> [EXERCISE PROMPT] From the data that follows, print exactly the lines starting at the one containing "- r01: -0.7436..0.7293" and ending at the one containing "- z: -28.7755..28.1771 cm"; include both of them and nothing more.
[DATA EXTRACTS — start]
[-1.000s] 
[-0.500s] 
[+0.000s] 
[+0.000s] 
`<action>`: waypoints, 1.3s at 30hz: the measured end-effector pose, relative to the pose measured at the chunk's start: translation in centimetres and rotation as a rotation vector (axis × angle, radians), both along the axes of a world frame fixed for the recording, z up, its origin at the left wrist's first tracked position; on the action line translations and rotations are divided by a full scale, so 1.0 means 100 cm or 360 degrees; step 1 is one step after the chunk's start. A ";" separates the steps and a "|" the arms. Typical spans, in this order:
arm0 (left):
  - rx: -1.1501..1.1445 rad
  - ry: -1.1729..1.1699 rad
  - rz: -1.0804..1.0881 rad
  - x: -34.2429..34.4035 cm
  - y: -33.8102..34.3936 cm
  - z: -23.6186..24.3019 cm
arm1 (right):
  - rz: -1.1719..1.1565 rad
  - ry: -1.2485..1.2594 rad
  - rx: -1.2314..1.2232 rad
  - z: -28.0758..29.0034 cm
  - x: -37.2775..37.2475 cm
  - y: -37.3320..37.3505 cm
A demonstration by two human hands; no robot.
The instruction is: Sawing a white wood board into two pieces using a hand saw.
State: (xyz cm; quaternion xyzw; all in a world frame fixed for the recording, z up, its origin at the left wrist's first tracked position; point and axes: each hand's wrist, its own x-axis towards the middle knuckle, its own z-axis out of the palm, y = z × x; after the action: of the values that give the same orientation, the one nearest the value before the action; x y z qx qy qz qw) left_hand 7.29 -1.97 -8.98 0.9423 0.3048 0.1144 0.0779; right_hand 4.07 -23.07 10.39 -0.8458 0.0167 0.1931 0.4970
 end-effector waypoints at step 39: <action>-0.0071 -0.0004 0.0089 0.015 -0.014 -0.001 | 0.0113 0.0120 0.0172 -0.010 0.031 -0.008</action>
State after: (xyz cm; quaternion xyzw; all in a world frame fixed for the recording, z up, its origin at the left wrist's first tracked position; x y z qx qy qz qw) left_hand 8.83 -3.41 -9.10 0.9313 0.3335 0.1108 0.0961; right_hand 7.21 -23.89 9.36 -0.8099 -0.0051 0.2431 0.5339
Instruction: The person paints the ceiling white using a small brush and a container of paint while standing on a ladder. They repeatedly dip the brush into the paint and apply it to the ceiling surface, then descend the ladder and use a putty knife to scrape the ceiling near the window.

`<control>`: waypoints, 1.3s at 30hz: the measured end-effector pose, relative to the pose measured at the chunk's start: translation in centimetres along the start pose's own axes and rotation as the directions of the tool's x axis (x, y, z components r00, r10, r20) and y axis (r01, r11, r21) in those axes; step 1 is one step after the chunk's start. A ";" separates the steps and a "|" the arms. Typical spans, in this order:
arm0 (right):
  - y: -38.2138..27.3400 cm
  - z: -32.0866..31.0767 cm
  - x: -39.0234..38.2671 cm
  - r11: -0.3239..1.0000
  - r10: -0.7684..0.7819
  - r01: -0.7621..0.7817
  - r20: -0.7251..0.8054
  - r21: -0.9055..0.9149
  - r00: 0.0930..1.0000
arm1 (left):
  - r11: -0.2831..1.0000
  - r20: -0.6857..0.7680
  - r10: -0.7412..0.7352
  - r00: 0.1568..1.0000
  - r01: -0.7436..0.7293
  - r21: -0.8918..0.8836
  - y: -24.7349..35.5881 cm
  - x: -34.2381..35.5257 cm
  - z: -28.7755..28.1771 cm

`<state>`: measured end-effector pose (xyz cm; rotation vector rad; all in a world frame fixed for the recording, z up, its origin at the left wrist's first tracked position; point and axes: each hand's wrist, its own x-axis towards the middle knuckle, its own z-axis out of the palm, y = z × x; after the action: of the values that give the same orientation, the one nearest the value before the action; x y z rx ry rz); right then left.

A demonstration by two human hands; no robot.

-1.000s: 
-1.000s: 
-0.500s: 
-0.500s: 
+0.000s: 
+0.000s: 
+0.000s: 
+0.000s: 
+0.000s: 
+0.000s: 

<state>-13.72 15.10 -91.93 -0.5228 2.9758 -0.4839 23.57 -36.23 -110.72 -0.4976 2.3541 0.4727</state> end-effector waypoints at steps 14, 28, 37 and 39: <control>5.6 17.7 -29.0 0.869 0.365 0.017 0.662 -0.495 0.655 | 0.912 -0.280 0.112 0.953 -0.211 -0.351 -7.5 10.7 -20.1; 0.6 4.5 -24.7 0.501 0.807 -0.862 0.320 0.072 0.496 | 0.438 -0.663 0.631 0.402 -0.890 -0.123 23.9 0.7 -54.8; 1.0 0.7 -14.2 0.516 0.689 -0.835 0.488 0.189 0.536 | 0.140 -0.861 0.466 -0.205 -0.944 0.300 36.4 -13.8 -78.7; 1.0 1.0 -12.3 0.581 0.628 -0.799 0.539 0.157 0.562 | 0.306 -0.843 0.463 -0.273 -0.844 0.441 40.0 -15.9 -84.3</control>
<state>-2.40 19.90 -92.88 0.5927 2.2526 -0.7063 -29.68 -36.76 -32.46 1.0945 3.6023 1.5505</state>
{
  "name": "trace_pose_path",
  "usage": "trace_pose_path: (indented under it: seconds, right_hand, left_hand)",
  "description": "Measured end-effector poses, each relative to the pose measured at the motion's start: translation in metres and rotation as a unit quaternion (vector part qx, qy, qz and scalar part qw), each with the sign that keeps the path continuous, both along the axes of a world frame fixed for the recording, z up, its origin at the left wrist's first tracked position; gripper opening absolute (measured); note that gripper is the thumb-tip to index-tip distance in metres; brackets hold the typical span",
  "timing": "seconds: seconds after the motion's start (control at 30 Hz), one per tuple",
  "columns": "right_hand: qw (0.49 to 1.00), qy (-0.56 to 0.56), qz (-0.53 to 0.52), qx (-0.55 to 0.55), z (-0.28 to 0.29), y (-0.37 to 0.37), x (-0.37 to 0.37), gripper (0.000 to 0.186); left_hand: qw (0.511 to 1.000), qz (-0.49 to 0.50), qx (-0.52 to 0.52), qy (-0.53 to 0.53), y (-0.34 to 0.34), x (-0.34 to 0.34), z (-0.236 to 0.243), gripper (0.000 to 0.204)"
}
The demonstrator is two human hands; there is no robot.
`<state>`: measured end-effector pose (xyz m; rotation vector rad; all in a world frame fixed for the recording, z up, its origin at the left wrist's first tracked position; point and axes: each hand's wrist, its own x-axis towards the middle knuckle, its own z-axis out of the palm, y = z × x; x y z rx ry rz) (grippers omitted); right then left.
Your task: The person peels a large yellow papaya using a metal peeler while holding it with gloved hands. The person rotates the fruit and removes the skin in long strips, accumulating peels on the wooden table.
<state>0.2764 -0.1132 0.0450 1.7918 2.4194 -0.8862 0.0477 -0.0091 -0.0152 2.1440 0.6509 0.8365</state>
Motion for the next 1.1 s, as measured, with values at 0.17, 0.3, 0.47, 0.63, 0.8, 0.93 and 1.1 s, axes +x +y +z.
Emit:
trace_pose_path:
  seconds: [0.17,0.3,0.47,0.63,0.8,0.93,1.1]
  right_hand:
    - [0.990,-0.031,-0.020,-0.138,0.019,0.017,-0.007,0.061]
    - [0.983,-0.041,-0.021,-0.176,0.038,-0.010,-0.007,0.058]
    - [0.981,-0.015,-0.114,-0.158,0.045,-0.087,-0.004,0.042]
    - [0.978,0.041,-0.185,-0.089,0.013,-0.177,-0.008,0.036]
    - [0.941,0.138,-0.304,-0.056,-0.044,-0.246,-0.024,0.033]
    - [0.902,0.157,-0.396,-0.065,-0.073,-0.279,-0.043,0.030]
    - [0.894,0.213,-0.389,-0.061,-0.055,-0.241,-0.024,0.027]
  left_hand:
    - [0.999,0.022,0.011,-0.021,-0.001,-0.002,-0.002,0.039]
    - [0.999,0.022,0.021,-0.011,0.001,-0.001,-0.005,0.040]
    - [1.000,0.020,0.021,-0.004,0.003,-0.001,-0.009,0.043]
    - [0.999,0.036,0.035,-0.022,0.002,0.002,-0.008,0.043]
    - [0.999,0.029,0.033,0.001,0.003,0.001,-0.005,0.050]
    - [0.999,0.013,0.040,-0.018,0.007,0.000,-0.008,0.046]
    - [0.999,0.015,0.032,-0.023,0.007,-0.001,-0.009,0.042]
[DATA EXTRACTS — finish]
> [SOLUTION FOR THIS PROBLEM]
  - r01: -0.7436..0.7293
  - r21: -0.8918..0.8836
  - y: -24.7349..35.5881 cm
  - x: -34.2381..35.5257 cm
  - z: -28.7755..28.1771 cm

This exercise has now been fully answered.